Abstract Thiabendazole (TBZ) is an FDA-approved benzimidazole widely used for its antifungal and antihelminthic properties. We showed previously that TBZ is also a potent vascular disrupting agent and inhibits angiogenesis at the tissue level by dissociating vascular endothelial cells in newly formed blood vessels. Here, we uncover TBZ’s molecular target and mechanism of action. Using human cell culture, molecular modeling, and humanized yeast, we find that TBZ selectively targets only 1 of 9 human β-tubulin isotypes (TUBB8) to specifically disrupt endothelial cell microtubules.

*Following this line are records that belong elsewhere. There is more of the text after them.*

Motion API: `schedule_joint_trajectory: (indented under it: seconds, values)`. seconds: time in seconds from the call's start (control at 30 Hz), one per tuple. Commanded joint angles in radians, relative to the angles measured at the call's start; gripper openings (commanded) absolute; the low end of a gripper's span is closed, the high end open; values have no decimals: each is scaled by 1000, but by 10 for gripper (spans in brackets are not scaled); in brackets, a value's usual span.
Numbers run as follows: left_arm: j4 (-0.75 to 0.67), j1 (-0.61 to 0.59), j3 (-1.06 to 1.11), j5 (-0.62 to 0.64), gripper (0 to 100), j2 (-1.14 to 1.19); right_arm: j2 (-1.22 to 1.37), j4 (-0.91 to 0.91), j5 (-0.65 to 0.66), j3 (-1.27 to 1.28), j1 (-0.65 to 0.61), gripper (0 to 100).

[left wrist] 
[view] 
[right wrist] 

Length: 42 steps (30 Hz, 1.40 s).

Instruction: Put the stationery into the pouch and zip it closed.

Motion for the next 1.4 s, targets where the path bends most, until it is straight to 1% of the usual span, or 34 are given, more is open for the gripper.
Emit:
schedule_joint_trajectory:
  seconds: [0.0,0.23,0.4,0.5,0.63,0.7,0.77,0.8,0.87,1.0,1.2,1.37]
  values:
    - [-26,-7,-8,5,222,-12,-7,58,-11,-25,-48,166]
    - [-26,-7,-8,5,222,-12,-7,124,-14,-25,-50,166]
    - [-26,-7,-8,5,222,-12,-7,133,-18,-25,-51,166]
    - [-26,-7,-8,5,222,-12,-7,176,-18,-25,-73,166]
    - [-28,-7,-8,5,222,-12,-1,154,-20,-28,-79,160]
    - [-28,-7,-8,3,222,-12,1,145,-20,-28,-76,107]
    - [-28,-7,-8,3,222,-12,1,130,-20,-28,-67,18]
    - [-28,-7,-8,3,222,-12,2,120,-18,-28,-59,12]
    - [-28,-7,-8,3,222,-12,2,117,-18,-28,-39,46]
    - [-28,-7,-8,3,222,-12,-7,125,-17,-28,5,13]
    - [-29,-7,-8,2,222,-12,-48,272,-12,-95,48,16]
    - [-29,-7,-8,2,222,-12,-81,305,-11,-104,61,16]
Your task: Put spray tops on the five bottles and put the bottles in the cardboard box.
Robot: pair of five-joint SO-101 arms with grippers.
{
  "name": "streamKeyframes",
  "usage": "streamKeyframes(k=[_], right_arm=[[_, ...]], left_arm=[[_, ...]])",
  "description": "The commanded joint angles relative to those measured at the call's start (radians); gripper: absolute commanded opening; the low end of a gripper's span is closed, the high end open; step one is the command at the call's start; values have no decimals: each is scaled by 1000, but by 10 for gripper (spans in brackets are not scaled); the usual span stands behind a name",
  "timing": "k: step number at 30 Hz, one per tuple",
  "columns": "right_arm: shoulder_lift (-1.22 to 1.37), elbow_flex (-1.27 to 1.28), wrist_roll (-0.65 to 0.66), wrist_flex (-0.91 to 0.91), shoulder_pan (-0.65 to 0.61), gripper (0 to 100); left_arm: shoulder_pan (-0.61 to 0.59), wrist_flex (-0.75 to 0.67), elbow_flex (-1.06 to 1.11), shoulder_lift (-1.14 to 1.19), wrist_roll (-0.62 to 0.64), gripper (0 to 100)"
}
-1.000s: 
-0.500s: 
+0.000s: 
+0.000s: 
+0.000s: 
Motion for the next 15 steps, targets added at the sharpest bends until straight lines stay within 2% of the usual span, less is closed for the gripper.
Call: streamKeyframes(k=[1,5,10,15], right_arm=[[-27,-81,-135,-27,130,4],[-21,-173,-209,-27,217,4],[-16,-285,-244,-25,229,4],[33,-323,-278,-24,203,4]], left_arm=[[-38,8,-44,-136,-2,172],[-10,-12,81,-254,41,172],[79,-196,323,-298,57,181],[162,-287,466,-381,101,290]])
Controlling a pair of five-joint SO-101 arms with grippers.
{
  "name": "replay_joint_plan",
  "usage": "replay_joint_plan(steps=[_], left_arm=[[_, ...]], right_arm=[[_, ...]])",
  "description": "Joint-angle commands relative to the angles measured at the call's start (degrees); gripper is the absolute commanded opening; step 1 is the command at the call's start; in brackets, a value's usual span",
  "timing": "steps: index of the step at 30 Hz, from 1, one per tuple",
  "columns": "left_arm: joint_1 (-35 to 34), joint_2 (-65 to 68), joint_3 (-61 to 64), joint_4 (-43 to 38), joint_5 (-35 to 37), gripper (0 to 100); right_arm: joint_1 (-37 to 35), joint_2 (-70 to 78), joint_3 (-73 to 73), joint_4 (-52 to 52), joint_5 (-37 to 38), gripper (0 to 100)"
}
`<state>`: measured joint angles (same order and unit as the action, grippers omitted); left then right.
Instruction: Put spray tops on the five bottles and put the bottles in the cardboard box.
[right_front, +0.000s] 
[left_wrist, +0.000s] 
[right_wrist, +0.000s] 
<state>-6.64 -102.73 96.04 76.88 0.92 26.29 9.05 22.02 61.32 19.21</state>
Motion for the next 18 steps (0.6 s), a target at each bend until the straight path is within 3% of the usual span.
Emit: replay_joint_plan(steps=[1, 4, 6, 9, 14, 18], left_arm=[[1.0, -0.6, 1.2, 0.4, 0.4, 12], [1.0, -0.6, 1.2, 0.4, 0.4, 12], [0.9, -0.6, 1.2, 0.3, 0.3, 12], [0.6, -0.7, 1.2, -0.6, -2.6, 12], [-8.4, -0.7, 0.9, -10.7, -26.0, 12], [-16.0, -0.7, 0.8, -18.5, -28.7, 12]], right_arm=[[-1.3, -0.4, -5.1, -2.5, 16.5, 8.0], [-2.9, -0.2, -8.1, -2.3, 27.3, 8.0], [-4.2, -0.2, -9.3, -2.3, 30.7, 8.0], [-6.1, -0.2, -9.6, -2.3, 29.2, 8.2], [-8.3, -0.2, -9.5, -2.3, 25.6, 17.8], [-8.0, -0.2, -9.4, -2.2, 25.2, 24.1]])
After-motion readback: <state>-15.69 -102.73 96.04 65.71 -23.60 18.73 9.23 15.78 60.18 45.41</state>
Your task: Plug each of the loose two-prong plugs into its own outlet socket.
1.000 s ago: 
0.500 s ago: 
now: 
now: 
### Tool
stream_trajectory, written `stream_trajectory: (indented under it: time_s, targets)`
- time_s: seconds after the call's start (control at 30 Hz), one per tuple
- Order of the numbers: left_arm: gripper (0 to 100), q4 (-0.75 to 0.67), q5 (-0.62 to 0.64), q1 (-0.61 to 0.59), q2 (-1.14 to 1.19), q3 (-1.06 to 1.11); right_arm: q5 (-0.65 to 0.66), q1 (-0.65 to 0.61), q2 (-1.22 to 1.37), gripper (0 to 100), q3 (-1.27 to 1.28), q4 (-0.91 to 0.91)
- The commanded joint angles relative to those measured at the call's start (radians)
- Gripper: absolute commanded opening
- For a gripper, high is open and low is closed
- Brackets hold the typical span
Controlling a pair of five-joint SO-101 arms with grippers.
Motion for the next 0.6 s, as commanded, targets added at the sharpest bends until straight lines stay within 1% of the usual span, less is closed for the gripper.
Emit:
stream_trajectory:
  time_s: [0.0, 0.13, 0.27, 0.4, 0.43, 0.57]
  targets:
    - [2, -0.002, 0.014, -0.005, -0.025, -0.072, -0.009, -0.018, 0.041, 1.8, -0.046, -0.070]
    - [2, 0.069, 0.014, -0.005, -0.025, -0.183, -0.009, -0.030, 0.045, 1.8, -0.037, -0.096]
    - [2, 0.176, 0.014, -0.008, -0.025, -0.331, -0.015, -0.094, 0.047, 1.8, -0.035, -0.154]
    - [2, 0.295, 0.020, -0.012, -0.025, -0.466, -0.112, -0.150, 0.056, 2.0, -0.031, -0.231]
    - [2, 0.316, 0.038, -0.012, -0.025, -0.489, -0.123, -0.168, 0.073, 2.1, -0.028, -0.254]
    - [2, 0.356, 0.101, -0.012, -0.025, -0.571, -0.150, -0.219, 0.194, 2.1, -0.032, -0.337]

By leveraging epidemiological pesticide resistance data and mining chemical features of commercially used benzimidazoles, we discover that a broader class of benzimidazole compounds, in extensive use for 50 years, also potently disrupt immature blood vessels and inhibit angiogenesis. Thus, besides identifying the molecular mechanism of benzimidazole-mediated vascular disruption, this study presents evidence relevant to the widespread use of these compounds while offering potential new clinical applications. Garge et al. use humanized yeast, molecular modeling, and cell culture to investigate the molecular target and mechanism of action of the widely–used antifungal Thiabendazole. By applying these approaches, along with examining properties of other benzimidazoles and incorporating epidemiological signatures of pesticide resistance, the authors discover a broader class of commonly used benzimidazole compounds that disrupt blood vessels and inhibit angiogenesis, thus opening up new drug repurposing opportunities and clinical applications for these compounds.